▸ Problem:
Leave out the pictures, then return the records word for word.
*** Given information Section Begins ***
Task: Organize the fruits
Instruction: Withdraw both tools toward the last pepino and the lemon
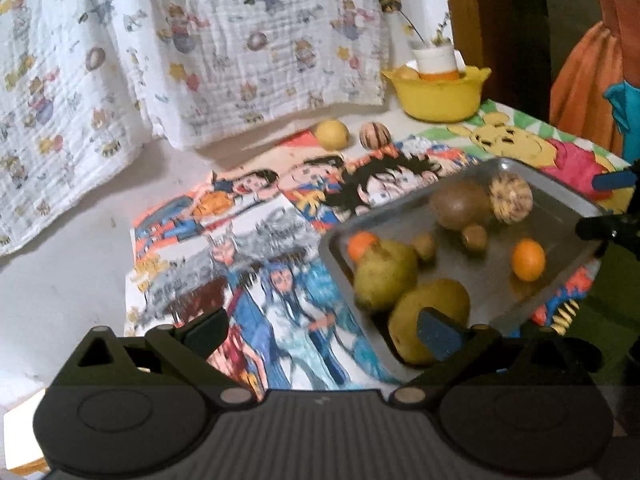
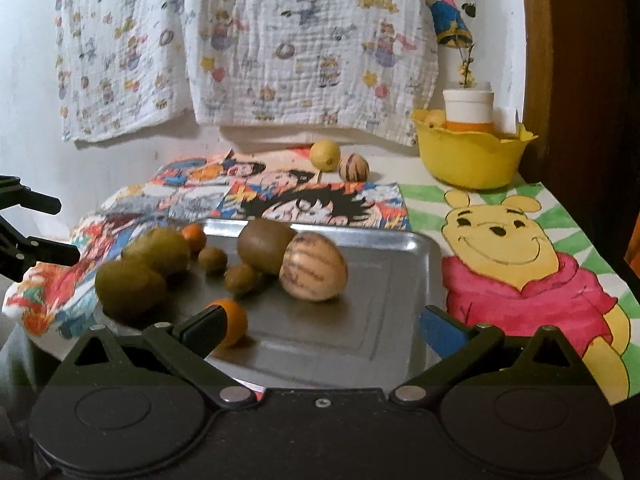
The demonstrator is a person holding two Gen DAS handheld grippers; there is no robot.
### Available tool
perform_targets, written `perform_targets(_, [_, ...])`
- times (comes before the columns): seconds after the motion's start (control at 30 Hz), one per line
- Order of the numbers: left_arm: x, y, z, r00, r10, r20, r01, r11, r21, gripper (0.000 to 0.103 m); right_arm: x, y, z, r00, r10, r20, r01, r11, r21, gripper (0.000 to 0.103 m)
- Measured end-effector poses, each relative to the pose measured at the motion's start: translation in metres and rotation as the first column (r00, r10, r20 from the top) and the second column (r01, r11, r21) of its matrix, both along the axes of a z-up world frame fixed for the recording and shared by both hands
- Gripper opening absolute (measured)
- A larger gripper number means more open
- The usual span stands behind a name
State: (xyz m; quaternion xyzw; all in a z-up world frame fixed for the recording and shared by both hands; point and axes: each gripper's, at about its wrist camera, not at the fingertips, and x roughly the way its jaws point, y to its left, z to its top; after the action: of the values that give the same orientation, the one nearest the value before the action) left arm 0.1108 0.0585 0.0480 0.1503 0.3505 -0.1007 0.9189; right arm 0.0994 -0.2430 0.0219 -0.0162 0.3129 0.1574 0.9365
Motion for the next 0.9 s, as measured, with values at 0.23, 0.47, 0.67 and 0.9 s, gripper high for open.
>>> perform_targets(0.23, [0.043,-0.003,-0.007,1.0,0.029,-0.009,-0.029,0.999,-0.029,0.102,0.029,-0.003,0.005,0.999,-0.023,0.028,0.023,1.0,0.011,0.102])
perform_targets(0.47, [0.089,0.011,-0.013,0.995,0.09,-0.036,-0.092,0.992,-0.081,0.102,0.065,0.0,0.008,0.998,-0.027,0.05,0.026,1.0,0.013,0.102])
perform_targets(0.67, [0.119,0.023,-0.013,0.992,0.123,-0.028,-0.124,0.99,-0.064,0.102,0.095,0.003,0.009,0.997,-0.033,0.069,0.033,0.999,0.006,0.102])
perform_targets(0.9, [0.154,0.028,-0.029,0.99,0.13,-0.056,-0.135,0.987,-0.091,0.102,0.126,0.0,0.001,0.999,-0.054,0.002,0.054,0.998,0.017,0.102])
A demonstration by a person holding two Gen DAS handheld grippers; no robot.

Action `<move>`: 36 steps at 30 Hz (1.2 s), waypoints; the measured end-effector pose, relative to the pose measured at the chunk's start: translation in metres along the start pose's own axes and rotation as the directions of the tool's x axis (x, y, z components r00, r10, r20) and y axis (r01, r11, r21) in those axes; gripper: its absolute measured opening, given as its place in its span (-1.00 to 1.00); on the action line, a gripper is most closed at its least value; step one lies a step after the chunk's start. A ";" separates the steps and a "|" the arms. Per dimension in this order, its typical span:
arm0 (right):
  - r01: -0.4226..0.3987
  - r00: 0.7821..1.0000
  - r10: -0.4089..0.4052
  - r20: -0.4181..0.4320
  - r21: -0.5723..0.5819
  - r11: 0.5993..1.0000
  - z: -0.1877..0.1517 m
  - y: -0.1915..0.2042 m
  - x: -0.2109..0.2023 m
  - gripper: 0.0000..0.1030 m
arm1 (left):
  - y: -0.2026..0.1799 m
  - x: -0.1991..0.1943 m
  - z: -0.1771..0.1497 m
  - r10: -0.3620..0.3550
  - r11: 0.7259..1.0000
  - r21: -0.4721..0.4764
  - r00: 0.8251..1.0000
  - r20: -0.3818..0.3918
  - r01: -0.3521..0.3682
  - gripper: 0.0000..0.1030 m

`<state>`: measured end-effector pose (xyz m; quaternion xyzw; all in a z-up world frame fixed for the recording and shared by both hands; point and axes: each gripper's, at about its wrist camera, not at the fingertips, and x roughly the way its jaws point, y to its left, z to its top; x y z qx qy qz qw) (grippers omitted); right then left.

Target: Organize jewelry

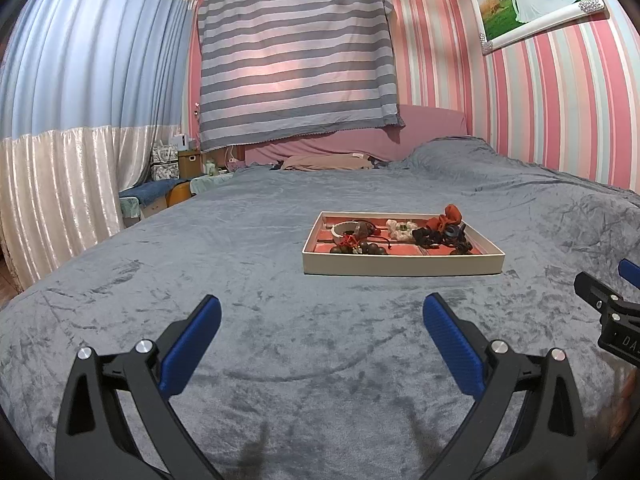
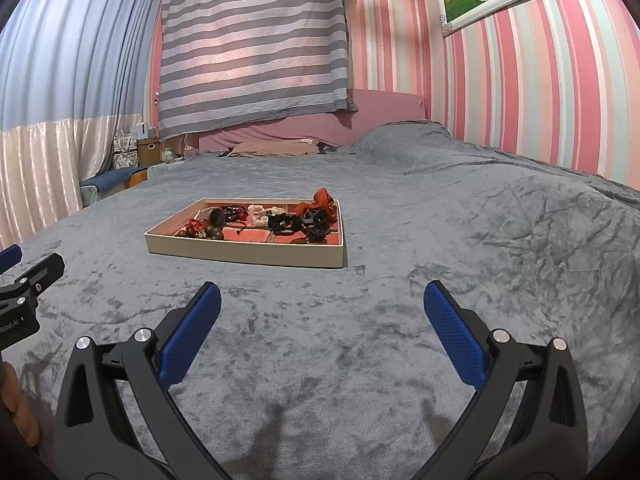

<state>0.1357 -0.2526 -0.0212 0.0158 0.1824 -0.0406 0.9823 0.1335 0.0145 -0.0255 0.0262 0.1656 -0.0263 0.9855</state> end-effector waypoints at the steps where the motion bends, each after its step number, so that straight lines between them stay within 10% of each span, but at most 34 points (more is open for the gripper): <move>1: 0.000 1.000 0.000 0.000 0.000 1.000 0.000 0.000 0.001 0.92 | 0.000 0.000 0.000 0.000 1.000 0.001 1.000 0.000 0.000 0.91; 36: 0.002 1.000 -0.002 -0.001 0.002 1.000 -0.001 0.000 0.000 0.92 | 0.000 0.001 0.000 -0.005 1.000 0.005 1.000 -0.008 0.005 0.91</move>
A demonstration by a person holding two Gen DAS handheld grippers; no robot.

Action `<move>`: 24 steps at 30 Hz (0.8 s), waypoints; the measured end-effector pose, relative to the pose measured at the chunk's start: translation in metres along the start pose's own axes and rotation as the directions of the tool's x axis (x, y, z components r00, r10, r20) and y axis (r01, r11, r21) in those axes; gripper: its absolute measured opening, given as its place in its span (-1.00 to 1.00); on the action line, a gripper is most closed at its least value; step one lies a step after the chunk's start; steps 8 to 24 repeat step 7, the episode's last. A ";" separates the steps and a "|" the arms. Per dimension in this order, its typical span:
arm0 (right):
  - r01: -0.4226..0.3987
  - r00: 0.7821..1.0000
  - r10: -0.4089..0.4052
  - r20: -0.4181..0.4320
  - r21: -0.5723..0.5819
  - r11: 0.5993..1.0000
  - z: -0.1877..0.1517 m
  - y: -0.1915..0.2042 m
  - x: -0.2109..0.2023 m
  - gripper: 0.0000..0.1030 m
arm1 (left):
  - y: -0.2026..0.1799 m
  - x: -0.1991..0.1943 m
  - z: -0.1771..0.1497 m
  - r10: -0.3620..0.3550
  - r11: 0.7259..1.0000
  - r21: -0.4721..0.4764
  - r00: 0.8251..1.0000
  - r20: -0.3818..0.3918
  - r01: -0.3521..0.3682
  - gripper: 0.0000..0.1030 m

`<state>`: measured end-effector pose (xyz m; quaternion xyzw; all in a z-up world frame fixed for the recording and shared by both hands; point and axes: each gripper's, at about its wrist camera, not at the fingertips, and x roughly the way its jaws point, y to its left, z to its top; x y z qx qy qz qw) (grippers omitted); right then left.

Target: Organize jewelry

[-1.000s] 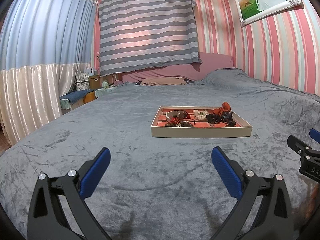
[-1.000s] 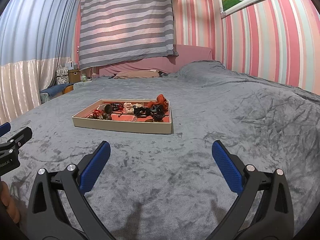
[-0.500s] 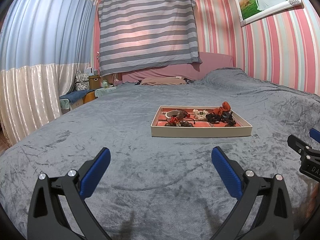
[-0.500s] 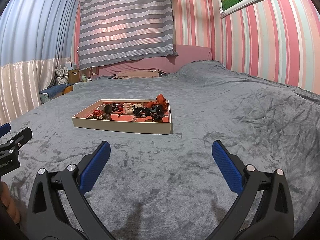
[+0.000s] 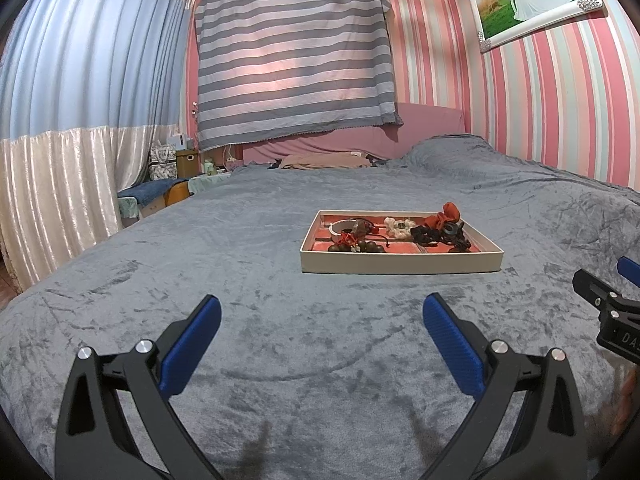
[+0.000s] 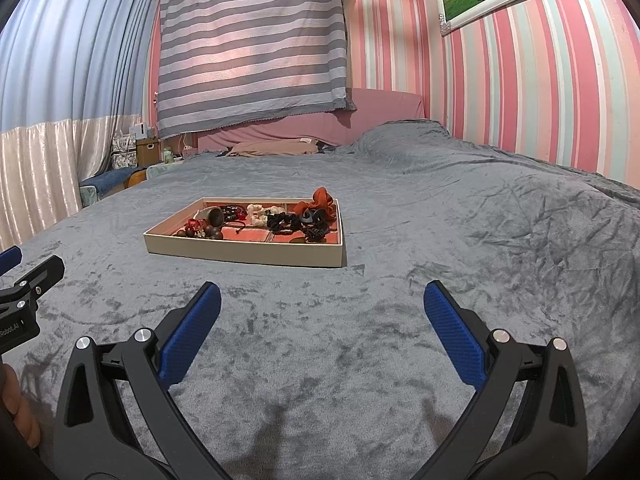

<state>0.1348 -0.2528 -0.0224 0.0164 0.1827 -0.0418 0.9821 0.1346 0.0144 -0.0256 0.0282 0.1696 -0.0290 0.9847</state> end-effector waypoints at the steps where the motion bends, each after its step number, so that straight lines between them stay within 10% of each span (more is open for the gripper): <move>1: 0.000 1.000 0.000 0.000 0.000 1.000 0.000 0.000 0.000 0.92 | 0.001 0.000 0.000 -0.001 1.000 -0.001 1.000 -0.001 0.001 0.91; 24: 0.000 1.000 0.000 0.000 0.002 1.000 0.000 0.000 0.000 0.92 | 0.002 0.000 0.000 -0.004 1.000 0.000 1.000 -0.004 0.004 0.91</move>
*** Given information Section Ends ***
▸ Solution for this exercise:
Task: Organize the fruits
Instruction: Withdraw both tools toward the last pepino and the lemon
The demonstrator is a person holding two Gen DAS handheld grippers; there is no robot.
### Available tool
perform_targets, written `perform_targets(_, [_, ...])`
- times (comes before the columns): seconds after the motion's start (control at 30 Hz), one per line
- Order of the numbers: left_arm: x, y, z, r00, r10, r20, r01, r11, r21, gripper (0.000 to 0.103 m); right_arm: x, y, z, r00, r10, r20, r01, r11, r21, gripper (0.000 to 0.103 m)
- Measured end-effector poses, each relative to the pose measured at the motion's start: translation in metres and rotation as the first column (r00, r10, r20 from the top) and the second column (r01, r11, r21) of its matrix, both along the axes of a z-up world frame fixed for the recording and shared by both hands
- Gripper opening absolute (measured)
- A larger gripper number means more open
- The usual span stands behind a name
State: (xyz m; quaternion xyzw; all in a z-up world frame fixed for the recording and shared by both hands; point and axes: each gripper's, at about its wrist camera, not at the fingertips, and x roughly the way its jaws point, y to its left, z to its top; after the action: of the values that give the same orientation, the one nearest the value before the action) left arm 0.1108 0.0585 0.0480 0.1503 0.3505 -0.1007 0.9189; right arm 0.0994 -0.2430 0.0219 -0.0162 0.3129 0.1574 0.9365
Motion for the next 0.9 s, as measured, with values at 0.23, 0.47, 0.67 and 0.9 s, gripper high for open.
>>> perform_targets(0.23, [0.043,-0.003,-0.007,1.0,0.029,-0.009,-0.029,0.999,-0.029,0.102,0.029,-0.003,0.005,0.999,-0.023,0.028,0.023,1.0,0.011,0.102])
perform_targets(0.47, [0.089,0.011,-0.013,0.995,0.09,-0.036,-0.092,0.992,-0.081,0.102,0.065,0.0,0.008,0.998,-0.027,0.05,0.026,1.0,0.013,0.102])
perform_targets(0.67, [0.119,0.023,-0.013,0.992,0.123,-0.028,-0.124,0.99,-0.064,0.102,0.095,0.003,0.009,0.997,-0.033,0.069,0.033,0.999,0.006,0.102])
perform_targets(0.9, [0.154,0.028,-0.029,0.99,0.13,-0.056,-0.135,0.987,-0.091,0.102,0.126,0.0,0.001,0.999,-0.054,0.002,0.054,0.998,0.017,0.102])
A demonstration by a person holding two Gen DAS handheld grippers; no robot.

Action `<move>`: 36 steps at 30 Hz (1.2 s), waypoints; the measured end-effector pose, relative to the pose measured at the chunk's start: translation in metres along the start pose's own axes and rotation as the directions of the tool's x axis (x, y, z components r00, r10, r20) and y axis (r01, r11, r21) in those axes; gripper: its absolute measured opening, given as its place in its span (-1.00 to 1.00); on the action line, a gripper is most closed at its least value; step one lies a step after the chunk's start. A ";" separates the steps and a "|" the arms. Per dimension in this order, its typical span:
arm0 (right):
  - r01: -0.4226..0.3987
  - r00: 0.7821..1.0000
  - r10: -0.4089..0.4052
  - r20: -0.4181..0.4320
  - r21: -0.5723..0.5819
  - r11: 0.5993..1.0000
  - z: -0.1877..0.1517 m
  - y: -0.1915..0.2042 m
  - x: -0.2109..0.2023 m
  - gripper: 0.0000..0.1030 m
arm1 (left):
  - y: -0.2026..0.1799 m
  - x: -0.1991..0.1943 m
  - z: -0.1771..0.1497 m
  - r10: -0.3620..0.3550
  - r11: 0.7259..1.0000
  - r21: -0.4721..0.4764
  - r00: 0.8251..1.0000
  - r20: -0.3818..0.3918
  - r01: -0.3521..0.3682
  - gripper: 0.0000..0.1030 m

`<state>`: measured end-effector pose (xyz m; quaternion xyzw; all in a z-up world frame fixed for the recording and shared by both hands; point and axes: each gripper's, at about its wrist camera, not at the fingertips, and x roughly the way its jaws point, y to its left, z to its top; x y z qx qy qz qw) (grippers omitted); right then left.

Target: Organize jewelry


<state>0.1357 -0.2526 -0.0212 0.0158 0.1824 -0.0406 0.9823 0.1335 0.0145 -0.0255 0.0262 0.1656 -0.0263 0.9855</state> end-effector waypoints at the steps where the motion bends, each after its step number, so that straight lines between them stay within 10% of each span, but at most 34 points (more is open for the gripper): <move>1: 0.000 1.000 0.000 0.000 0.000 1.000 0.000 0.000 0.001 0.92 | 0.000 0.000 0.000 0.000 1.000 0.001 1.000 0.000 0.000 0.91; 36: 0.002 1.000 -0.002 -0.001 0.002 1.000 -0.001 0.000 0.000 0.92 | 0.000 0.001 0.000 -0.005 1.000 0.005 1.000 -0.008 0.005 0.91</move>
A demonstration by a person holding two Gen DAS handheld grippers; no robot.

Action `<move>`: 24 steps at 30 Hz (0.8 s), waypoints; the measured end-effector pose, relative to the pose measured at the chunk's start: translation in metres along the start pose's own axes and rotation as the directions of the tool's x axis (x, y, z components r00, r10, r20) and y axis (r01, r11, r21) in those axes; gripper: its absolute measured opening, given as its place in its span (-1.00 to 1.00); on the action line, a gripper is most closed at its least value; step one lies a step after the chunk's start; steps 8 to 24 repeat step 7, the episode's last. A ";" separates the steps and a "|" the arms. Per dimension in this order, its typical span:
arm0 (right):
  - r01: -0.4226..0.3987
  - r00: 0.7821..1.0000
  - r10: -0.4089..0.4052
  - r20: -0.4181..0.4320
  - r21: -0.5723..0.5819
  - r11: 0.5993..1.0000
  - z: -0.1877..0.1517 m
  - y: -0.1915..0.2042 m
  - x: -0.2109..0.2023 m
  - gripper: 0.0000..0.1030 m
arm1 (left):
  - y: -0.2026..0.1799 m
  - x: -0.1991..0.1943 m
  - z: -0.1771..0.1497 m
  - r10: -0.3620..0.3550
  - r11: 0.7259..1.0000
  - r21: -0.4721..0.4764
  - r00: 0.8251..1.0000
  - r20: -0.3818..0.3918
  - r01: -0.3521..0.3682
  - gripper: 0.0000..0.1030 m

`<state>`: measured end-effector pose (xyz m; quaternion xyzw; all in a z-up world frame fixed for the recording and shared by both hands; point and axes: each gripper's, at about its wrist camera, not at the fingertips, and x roughly the way its jaws point, y to its left, z to its top; x y z qx qy qz qw) (grippers omitted); right then left.

Target: Organize jewelry

[-1.000s] 
[-1.000s] 
[-0.500s] 
[-0.500s] 
[+0.000s] 
[+0.000s] 

<state>0.1348 -0.2528 -0.0224 0.0164 0.1827 -0.0418 0.9821 0.1346 0.0144 -0.0256 0.0282 0.1696 -0.0290 0.9847</state> end-effector waypoints at the steps where the motion bends, each after its step number, so that straight lines between them stay within 10% of each span (more is open for the gripper): <move>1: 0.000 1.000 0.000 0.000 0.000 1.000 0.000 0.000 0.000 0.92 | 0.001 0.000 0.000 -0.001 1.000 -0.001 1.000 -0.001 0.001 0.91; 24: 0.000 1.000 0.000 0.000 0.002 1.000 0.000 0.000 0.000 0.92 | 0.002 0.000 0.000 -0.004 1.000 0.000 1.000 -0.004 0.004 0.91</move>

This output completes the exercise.